The play opens at the 54th birthday celebrations of Laura in her and her husband Gerry’s favourite Mediterranean-ish restaurant. They have invited their sons and their partners, one the recently reunited wife who is mother to their only grandchild, the other a girlfriend who is being met for the first time. After an embarrassing incident with alcohol spoils the meal, further scenes show the next few months in the life of the married couple and, in reverse, the preceding few months of the new lovers, as well as the rest of Laura and Gerry’s evening, all of which takes place in the same restaurant.

Ayckbourn’s brilliant structure and his talent for revealing information at just the right time open up new perspectives into characters, their hopes and fears, their motivations and their delusions. Part of the pleasure of the tricks with time is seeing how hidden stories are brought into the open, expectations upended and tables turned.

In an outstanding cast, Sarah Parks is particularly fine as Laura, mother of two sons, who makes no bones about her preference for one of them, and for whom no daughter-in-law will ever be good enough. "Where does he find them?" she asks about her favourite’s new girlfriend. Both boys are in their different ways desperate to please her, the one damaged by her indifference, the other by his fear of disappointing her. Philip Larkin might have been thinking of her when he wrote that poem. Her poisonous tongue leaves no one unscathed.

There are vivid performances too from James Powell and Richard Stacey as the sons, the former perhaps too well-mannered and lacking in oomph to be setting up an arts magazine, the latter the self-regarding unimaginative son who has gone into his father’s business and inherited his mother’s insensitivity: "I’m pleased for you" he says to his wife when she announces she’s pregnant, "Congratulations". Rachel Caffrey as the hairdresser who feels out of her depth, Emily Pithon as the wife who, her mother-in-law suggests, keeps her husband ‘on short rations’ and Russell Dixon as Gerry, a role he played in the original production, also give first-rate performances. The comic continental waiters (all gamely played by Ben Porter) were perhaps more amusing 20 years ago.

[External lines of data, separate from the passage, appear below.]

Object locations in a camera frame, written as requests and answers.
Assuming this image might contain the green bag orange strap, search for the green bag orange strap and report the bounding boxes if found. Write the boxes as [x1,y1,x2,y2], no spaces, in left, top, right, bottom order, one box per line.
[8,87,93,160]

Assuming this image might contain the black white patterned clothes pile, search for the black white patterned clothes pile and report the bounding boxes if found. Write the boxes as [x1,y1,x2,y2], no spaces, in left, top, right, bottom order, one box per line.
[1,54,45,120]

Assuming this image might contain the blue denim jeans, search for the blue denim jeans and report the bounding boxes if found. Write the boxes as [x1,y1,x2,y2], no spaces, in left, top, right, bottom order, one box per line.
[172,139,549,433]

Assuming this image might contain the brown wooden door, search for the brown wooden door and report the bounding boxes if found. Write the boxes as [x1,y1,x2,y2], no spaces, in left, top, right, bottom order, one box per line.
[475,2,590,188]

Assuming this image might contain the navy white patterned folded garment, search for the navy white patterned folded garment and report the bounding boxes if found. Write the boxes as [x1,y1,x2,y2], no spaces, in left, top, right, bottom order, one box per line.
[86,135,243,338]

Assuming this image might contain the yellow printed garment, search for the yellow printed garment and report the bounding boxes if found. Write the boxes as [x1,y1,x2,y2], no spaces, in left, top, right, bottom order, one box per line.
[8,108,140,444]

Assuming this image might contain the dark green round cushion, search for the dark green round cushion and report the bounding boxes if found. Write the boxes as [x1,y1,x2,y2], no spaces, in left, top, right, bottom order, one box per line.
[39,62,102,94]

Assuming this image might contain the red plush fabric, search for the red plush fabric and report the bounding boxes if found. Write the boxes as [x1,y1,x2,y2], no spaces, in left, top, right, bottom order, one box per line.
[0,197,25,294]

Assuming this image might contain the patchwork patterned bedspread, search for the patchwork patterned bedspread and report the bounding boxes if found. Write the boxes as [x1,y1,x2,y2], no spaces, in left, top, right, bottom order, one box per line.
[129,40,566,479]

Though the tone is dark, even bleak, the play is frequently funny and it is fascinating to see who ends up better off months after the fateful supper and who doesn’t. As the play progresses, it becomes clear that living for "the happy moments" is what it is all about; the importance of appreciating the here and now and the sadness that we so rarely realise how happy we are until it is too late.